- About this exercise:
Word for word, transcribe the material below from its first line to the line with "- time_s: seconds", both included.

- Data:

▼

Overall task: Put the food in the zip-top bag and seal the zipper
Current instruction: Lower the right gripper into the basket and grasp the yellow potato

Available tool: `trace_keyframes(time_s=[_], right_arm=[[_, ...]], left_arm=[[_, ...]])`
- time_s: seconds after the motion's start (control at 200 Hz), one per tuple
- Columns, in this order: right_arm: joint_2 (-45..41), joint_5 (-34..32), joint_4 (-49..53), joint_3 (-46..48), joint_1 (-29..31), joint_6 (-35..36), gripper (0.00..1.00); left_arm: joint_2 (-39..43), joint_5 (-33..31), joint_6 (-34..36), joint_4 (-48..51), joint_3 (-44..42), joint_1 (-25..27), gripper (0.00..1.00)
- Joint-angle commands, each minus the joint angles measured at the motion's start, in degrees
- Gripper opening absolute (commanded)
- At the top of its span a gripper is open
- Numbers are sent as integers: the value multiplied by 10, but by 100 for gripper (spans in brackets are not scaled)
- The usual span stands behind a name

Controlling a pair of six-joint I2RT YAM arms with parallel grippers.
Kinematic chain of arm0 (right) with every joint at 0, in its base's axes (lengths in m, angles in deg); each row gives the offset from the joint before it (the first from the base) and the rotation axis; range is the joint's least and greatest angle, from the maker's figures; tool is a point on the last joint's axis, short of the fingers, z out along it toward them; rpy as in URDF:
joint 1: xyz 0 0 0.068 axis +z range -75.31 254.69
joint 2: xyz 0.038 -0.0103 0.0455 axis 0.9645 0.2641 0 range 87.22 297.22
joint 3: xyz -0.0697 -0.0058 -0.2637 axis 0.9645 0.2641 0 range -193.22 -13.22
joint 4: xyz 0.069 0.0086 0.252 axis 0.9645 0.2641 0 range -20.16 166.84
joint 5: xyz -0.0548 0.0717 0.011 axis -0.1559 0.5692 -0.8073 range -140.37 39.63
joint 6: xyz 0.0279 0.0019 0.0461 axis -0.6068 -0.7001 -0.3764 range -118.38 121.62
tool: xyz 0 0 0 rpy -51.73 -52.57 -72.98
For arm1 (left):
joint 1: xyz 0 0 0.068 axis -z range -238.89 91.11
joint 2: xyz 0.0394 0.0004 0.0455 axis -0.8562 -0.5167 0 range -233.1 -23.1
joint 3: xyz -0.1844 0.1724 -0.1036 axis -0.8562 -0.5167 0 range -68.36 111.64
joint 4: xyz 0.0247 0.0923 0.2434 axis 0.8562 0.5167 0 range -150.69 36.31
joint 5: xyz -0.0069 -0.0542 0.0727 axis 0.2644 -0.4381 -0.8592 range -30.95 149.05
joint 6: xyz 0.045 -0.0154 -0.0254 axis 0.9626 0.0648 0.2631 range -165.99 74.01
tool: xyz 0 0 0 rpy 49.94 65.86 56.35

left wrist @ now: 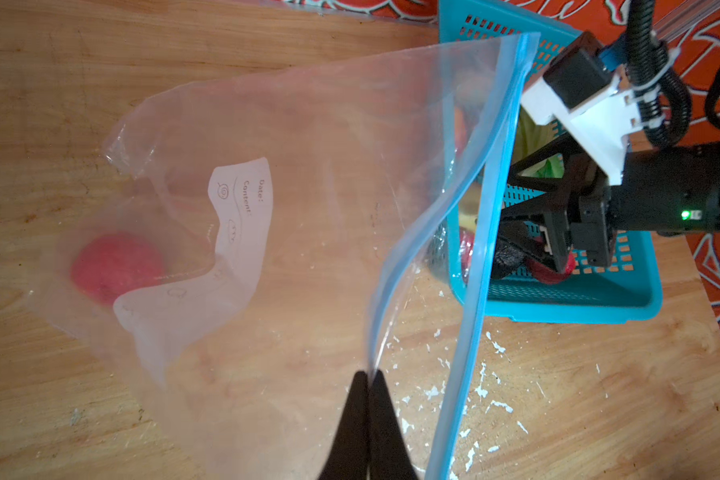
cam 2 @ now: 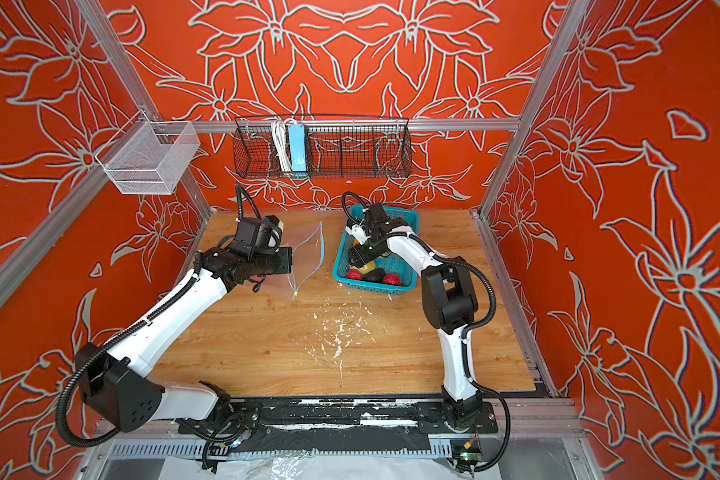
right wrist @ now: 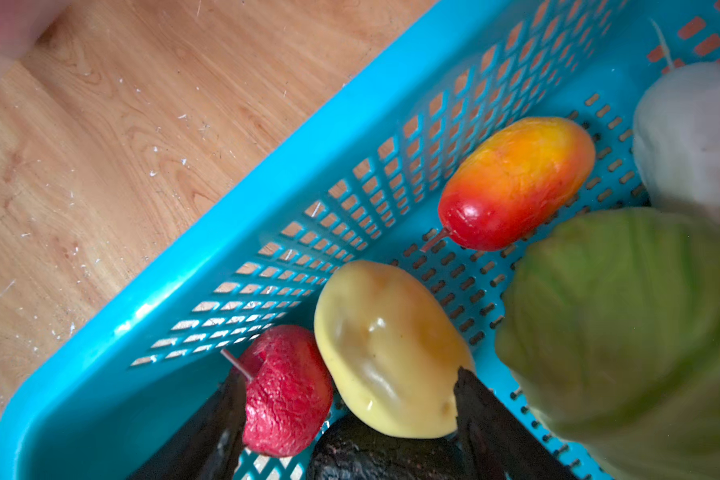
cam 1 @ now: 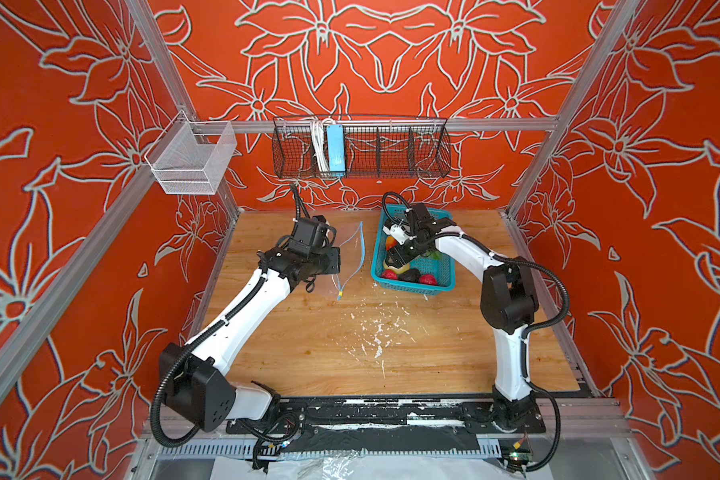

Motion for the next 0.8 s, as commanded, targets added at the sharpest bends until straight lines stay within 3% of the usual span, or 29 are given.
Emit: trace_keyframes(time_s=[0.0,0.205,0.405,0.671,0.796], right_arm=[[9,-2,11,-4,1,33,80],[39,-1,25,-26,1,41,79],[78,-63,57,-55,1,66,79],[89,-92,59,-62,0,74,83],[97,-81,59,-72,-1,72,84]], left_arm=[[22,-2,5,-12,-11,-2,0],[20,-3,1,-12,-16,-1,0],[15,0,1,-13,-16,-1,0],[9,4,-1,-14,-13,-1,0],[9,7,-2,-14,-13,-1,0]])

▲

- Exercise response:
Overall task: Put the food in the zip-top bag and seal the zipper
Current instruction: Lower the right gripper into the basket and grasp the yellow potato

Available tool: `trace_keyframes(time_s=[_], right_arm=[[_, ...]], left_arm=[[_, ...]])`
- time_s: seconds after the motion's start (control at 200 Hz), one per tuple

Nothing more is required for this exercise.